Iran's achievements in the agreement
- Iran received international recognition of its right to enrich uranium. It is allowed to have up to 300 kg of enriched-uranium in its stockpiles, even though it has no civilian use for this amount of material.
- Iran received international recognition of all of its nuclear facilities, including the underground facility in Fordow. The deal does not require Tehran to dismantle or seal any of the sites, nor freeze activity in any of the sites.
- The deal enables Iran to keep 5,600 centrifuges in the bunkers in Natanz, with a thousand more that will remain online in the bunker in Fordow. One third of these centrifuges can enrich radioisotopes.
- Iran is allowed to continue its research and development (R&D) of all advanced models of centrifuges. It will be able to develop centrifuges that are 20-25 times faster than what it currently has, which will affect the breakout time when it decides to produce a nuclear bomb.
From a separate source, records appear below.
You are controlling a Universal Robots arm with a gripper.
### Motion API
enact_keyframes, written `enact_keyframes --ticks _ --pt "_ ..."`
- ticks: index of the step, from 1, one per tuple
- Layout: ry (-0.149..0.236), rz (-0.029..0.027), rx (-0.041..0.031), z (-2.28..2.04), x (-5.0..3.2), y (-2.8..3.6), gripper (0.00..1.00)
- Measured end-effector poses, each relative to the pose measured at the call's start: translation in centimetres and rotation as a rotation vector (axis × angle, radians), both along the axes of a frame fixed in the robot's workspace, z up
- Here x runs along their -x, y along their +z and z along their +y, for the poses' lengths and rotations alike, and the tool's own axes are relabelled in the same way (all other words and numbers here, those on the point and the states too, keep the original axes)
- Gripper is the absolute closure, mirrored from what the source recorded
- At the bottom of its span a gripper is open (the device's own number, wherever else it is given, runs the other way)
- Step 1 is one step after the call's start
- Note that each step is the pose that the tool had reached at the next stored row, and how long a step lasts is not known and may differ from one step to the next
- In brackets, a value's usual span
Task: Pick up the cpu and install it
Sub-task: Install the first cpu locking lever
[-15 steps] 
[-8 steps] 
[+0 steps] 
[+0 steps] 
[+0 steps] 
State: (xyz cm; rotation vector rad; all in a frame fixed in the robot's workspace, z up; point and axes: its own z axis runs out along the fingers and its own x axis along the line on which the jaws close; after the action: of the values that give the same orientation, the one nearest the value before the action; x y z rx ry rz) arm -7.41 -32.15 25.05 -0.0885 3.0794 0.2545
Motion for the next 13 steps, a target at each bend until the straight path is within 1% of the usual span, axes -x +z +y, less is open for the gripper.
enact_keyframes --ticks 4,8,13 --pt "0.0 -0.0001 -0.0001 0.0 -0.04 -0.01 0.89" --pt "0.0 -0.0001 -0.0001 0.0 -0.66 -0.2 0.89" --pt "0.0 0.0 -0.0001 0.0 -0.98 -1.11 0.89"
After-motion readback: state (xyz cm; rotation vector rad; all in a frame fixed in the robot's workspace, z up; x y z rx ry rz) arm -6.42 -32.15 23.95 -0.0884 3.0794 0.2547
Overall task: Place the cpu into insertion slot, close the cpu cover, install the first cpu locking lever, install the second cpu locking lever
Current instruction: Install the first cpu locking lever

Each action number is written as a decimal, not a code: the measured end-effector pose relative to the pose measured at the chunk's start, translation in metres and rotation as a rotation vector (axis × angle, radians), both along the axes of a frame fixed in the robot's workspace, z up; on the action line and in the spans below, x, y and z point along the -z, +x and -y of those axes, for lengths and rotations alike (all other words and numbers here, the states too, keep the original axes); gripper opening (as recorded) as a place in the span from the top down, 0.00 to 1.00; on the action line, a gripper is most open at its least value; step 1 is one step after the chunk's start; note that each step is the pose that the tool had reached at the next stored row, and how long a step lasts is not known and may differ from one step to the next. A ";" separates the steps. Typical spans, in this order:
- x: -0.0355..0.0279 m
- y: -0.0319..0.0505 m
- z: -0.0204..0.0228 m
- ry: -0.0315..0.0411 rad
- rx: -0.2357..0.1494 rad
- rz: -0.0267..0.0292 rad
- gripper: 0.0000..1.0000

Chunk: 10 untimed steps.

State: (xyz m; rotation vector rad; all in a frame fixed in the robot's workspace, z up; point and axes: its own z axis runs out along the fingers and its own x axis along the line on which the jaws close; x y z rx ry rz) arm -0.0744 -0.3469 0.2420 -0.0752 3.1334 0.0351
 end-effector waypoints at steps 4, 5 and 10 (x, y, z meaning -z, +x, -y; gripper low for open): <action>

- The deal frees Iran of the obligation to confess past issues regarding its military program.
- The deal does not mention Iran's surface-to-surface missiles project.
One of the most problematic issues in the agreement is supervision and the fact the UN's inspectors will only have partial access to Iran's military facilities.
"This allows Iran to drag its feel. It's not like we thought, that the world powers or the IAEA tells Tehran 'I want to get to neighborhood X, building Y, in a given date two-three days from the time of request,'" the Israel official explains.
"The agreement allows Iran to get a notice of up to 24 days before the inspectors' visit. Imagine that Iran has a secret military project at a basement or in an apartment. From the moment the request is made by world powers, Iran has 24 days to clean up the site until inspectors arrive. The known sites will have IAEA supervision measures and cameras. But if you want to steal - you'll do it at an unrecognized site, and then Iran has a 24 days notice," the official went on to say.
Iran can also continue accumulating knowledge and abilities through civilian nuclear cooperation. "The obstacle to unlimited cooperation has been removed. Iran is recognized in its return to the international community and the community of nations," the official said.